ILRIS-36D, Optech’s new 360- by 360-degree laser scanner, attracted a lot of interest. Brent Gelhar, director of the Laser Imaging Division, thought that – judging by their expressions at his press conference –
some competitors may have been caught off-guard by Optech’s speedy introduction of the new model.
Riegl showcased software that automates digital image processing in conjunction with point clouds to generate orthophotos – a natural for users already finding high value in the digital camera option on its
scanners, Riegl USA president Ted Knaak told us. Phidias is a MicroStation-based orthorectification tool from PHOCAD GmbH; ScanDig3D is a tool for processing 3D orthophotographs in AutoCAD, from Stejskal KEG. Both are distributed by Riegl. Also new was wireless LAN capability for operating the scanner without cabling to the laptop. Meanwhile, towering over Riegl’s booth was MSP-420, for Mobile Scanning Platform – a wheeled truss assembly that elevates an LMS-Zxx scanner up to 3 meters in the air (currently available only in Europe).
“It’s sales time” – that’s how Trimble’s Omar-Pierre Soubra summed up the mood of attendees in his company’s exhibit. Trimble was demonstrating its GS Series laser scanners and MENSI point-cloud
processing software, together with its total station and related survey offerings. Soubra, Trimble’s portfolio manager for laser scanning application segments and markets, observed that INTERGEO attendees
are “still very survey-focused” – not a bad thing at all for his company.

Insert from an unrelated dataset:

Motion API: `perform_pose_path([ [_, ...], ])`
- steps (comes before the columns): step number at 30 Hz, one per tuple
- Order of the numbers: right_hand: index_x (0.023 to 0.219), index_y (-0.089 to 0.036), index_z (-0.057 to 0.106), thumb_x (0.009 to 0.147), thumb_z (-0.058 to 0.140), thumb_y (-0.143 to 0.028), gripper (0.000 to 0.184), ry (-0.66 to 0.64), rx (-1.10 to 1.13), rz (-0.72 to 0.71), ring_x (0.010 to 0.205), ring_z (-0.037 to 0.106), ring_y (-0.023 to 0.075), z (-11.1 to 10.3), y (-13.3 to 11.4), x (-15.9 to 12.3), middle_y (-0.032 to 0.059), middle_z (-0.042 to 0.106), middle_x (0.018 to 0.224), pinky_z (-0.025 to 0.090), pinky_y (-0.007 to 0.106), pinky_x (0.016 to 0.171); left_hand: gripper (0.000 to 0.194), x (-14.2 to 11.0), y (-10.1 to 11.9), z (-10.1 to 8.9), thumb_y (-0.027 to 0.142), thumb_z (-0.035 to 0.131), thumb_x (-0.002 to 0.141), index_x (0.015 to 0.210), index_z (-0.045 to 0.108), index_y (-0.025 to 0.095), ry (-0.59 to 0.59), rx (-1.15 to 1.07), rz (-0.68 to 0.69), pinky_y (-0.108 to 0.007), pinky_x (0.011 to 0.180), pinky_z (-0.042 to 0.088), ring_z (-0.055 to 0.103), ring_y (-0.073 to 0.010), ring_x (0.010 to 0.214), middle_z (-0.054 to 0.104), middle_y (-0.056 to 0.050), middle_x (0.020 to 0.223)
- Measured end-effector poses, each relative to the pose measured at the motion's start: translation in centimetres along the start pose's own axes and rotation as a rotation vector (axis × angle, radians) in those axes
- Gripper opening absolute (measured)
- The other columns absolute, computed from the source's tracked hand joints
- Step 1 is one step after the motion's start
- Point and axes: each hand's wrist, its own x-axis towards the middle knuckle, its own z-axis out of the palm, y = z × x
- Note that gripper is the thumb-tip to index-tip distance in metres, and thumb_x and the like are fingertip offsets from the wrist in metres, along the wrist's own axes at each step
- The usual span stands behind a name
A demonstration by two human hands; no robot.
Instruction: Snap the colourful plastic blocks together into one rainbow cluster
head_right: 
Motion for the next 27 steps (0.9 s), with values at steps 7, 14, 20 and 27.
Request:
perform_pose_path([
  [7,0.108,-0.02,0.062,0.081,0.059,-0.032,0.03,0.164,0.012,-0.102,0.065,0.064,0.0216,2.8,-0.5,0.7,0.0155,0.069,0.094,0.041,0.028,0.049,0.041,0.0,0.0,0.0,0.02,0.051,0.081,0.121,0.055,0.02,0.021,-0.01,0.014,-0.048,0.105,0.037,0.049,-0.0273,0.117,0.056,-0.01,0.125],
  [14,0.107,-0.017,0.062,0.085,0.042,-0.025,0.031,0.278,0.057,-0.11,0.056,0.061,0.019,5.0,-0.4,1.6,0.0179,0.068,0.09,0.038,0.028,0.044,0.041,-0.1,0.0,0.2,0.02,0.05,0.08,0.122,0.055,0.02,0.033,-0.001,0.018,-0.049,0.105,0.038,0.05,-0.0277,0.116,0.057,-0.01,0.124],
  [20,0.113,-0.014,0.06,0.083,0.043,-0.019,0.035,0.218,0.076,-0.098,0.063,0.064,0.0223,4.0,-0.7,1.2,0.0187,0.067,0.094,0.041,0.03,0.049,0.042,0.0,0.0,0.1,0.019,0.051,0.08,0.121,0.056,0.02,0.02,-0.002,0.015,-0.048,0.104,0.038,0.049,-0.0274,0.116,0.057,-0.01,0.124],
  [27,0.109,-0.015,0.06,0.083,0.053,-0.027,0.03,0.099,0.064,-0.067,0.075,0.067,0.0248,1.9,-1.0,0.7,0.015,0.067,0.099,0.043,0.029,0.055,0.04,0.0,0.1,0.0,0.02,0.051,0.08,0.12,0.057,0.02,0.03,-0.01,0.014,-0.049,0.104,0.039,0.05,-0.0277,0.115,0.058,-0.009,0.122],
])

Work with 13 billion (yes, billion) points at once – that’s whatZ+F’s new LFM Server lets you do, according to the company. The software makes it possible to view and manipulate up to 250 scans at a time, either
standalone or in the MicroStation environment. Z+F also showed off its new Profiler 6000-300 – the fastest 2D laser profiler in the world, it claims, able to capture 300 profiles/second operating on platforms (e.g.,
trains) moving at up to 120km/h. Price for this high-end device can range from EU300,000 up to EU3,000,000 depending on how the customer wants it configured.